Exercise brief
Check each line of the material for the string "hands", and copy the lines that have it.

Source material
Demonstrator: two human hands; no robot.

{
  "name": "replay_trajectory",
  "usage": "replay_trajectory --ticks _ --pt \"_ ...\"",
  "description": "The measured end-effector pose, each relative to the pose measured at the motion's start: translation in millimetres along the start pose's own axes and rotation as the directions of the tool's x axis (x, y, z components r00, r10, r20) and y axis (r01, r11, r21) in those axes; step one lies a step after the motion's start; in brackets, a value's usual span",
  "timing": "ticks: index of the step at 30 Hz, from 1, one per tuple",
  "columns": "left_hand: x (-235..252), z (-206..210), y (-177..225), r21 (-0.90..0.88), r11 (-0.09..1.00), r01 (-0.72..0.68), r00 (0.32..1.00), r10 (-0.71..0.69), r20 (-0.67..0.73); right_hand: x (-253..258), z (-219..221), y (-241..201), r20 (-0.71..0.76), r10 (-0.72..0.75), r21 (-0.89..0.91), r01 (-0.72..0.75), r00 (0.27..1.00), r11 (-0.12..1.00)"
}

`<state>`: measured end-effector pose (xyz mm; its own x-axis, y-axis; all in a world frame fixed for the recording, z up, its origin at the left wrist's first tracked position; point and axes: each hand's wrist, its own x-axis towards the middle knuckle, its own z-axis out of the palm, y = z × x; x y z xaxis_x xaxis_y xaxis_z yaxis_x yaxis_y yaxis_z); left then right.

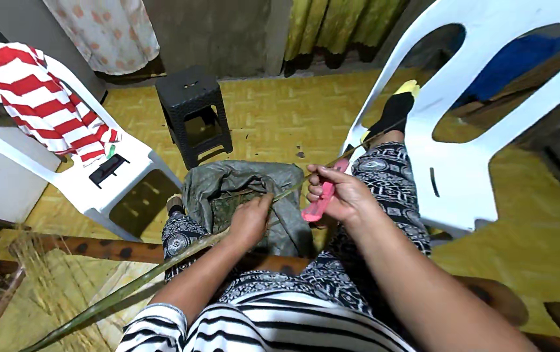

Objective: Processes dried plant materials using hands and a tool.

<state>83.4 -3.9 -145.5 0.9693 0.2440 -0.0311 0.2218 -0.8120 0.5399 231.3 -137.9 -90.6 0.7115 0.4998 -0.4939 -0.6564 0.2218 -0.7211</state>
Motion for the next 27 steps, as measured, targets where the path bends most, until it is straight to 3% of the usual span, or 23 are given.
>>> replay_trajectory --ticks 4,8,11,14,21,27 --pt "5 -8 2 -0.094 0.992 0.079 0.996 -0.073 0.059 -5 1 1 -0.001 -0.216 -0.332 0.203 0.976 0.921" --pt "7 -13 -3 -0.194 0.97 0.144 0.989 -0.146 0.008 -11 -10 11 0.146 -0.376 -0.679 0.369 0.915 0.635" --pt "8 -18 -1 -0.182 0.969 0.167 0.983 -0.179 -0.05 -15 -14 27 0.303 -0.249 -0.826 0.383 0.92 0.413" --pt "9 -20 1 -0.132 0.977 0.168 0.979 -0.181 -0.094 -19 -8 41 0.361 -0.082 -0.882 0.369 0.929 0.295" --pt "7 -16 3 0.034 0.992 0.124 0.965 -0.113 -0.238 -27 9 52 0.391 0.032 -0.889 0.368 0.92 0.272" --pt "8 -14 2 0.055 0.99 0.131 0.96 -0.113 -0.257 -29 14 53 0.344 0.06 -0.905 0.313 0.937 0.288"
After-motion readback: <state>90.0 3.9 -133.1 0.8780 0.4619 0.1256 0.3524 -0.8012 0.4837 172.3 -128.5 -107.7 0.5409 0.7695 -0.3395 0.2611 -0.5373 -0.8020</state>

Completed task
Demonstrator: two human hands; no robot.
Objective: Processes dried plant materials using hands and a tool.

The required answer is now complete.